* Required work:
Beneath this line sits some data. Return only its lines from the one holding "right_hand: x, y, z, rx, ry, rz" through the one holding "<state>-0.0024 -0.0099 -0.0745", inclusive, exactly, with the images removed.

* Collected data:
⟨
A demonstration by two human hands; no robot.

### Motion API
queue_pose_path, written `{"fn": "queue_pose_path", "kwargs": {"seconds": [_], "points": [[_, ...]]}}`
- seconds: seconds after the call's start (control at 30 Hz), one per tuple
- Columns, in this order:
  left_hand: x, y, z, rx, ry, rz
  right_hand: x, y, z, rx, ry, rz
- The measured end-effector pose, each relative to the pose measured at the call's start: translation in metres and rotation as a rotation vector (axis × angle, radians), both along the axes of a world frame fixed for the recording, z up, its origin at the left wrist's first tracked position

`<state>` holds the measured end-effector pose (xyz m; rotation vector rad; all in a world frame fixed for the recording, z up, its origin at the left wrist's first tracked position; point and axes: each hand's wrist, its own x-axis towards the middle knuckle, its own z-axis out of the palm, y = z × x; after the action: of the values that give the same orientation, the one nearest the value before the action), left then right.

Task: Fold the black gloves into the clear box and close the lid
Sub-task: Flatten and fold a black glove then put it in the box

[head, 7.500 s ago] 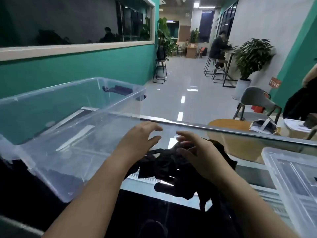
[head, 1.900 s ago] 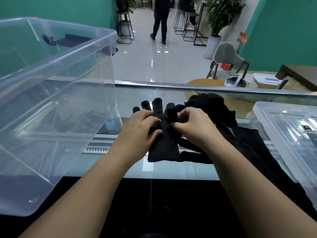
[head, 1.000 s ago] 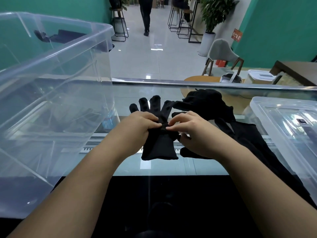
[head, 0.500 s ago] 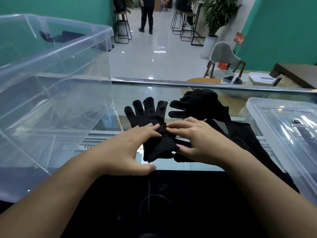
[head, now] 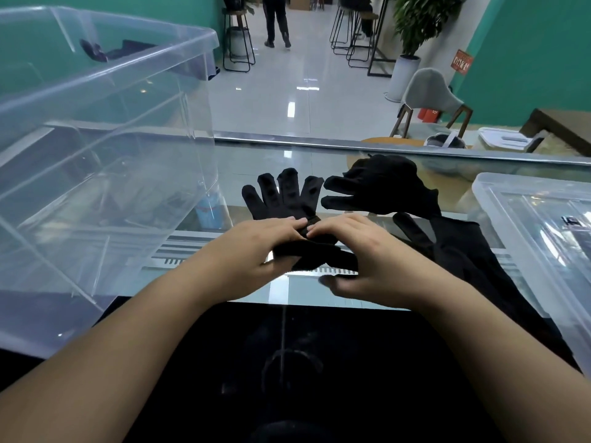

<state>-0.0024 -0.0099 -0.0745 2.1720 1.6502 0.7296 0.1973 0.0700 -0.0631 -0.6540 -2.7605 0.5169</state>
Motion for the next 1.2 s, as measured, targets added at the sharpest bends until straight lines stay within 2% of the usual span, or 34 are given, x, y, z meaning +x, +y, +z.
{"fn": "queue_pose_path", "kwargs": {"seconds": [0.1,0.17,0.27,0.37,0.57,0.67,0.8,0.97,1.07,1.13,1.2], "points": [[0.0,-0.003,0.007,-0.073,0.038,-0.02,-0.011,0.0,-0.004,0.107,0.082,-0.03],[-0.001,-0.007,0.011,-0.104,0.074,-0.004,-0.013,-0.001,0.0,0.068,0.089,-0.095],[-0.001,-0.006,0.007,-0.025,0.067,0.028,-0.011,-0.002,0.003,0.031,0.032,-0.116],[0.002,-0.004,0.008,-0.01,-0.049,0.099,-0.015,-0.005,0.006,0.015,0.05,-0.134],[0.011,0.004,0.006,-0.027,-0.327,0.275,-0.028,0.0,0.01,-0.239,0.118,-0.292],[0.012,0.007,0.003,-0.038,-0.417,0.356,-0.035,0.005,0.011,-0.281,0.101,-0.304],[0.012,0.006,0.002,0.018,-0.305,0.377,-0.045,0.013,0.009,-0.252,0.034,-0.329],[0.008,0.009,-0.003,0.136,-0.115,0.393,-0.046,0.014,0.003,-0.254,0.123,-0.37],[0.003,0.01,-0.006,0.168,-0.02,0.566,-0.045,0.014,0.001,-0.209,0.143,-0.364],[0.001,0.009,-0.005,0.122,0.026,0.677,-0.045,0.014,-0.001,-0.167,0.127,-0.366],[0.0,0.008,-0.005,0.106,0.028,0.686,-0.045,0.012,-0.002,-0.084,0.129,-0.37]]}}
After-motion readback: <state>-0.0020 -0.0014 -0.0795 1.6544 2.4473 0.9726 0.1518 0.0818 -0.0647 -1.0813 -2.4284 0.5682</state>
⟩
* Your response:
  right_hand: x, y, z, rx, ry, rz
- The measured end-effector pose, each relative to the pose measured at the call's start: translation in metres and rotation as a rotation vector (axis × angle, radians), both along the axes of a world frame fixed for the recording, z up, its origin at the left wrist's first tracked position

`<state>` holds the measured end-effector pose (xyz m; rotation vector rad; all in a world frame fixed for the recording, z up, its origin at the left wrist's first tracked position; point and axes: each hand's wrist, its own x-axis towards the middle knuckle, its own z-axis out of the palm, y = z × x; after the action: of the values that give the same orientation, the one nearest the value before the action), left then right.

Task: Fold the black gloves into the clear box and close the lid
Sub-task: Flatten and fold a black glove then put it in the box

[head, 7.500 s ago] 
[head, 1.900 s ago] 
[head, 1.000 s ago] 
[head, 0.500 s ago] 
[head, now] 

<state>-0.0024 -0.0099 -0.0745 2.1720 1.6502 0.7296 0.1973 0.0700 -0.0631 -0.6540 -2.7605 0.5169</state>

This exercise is now fully answered.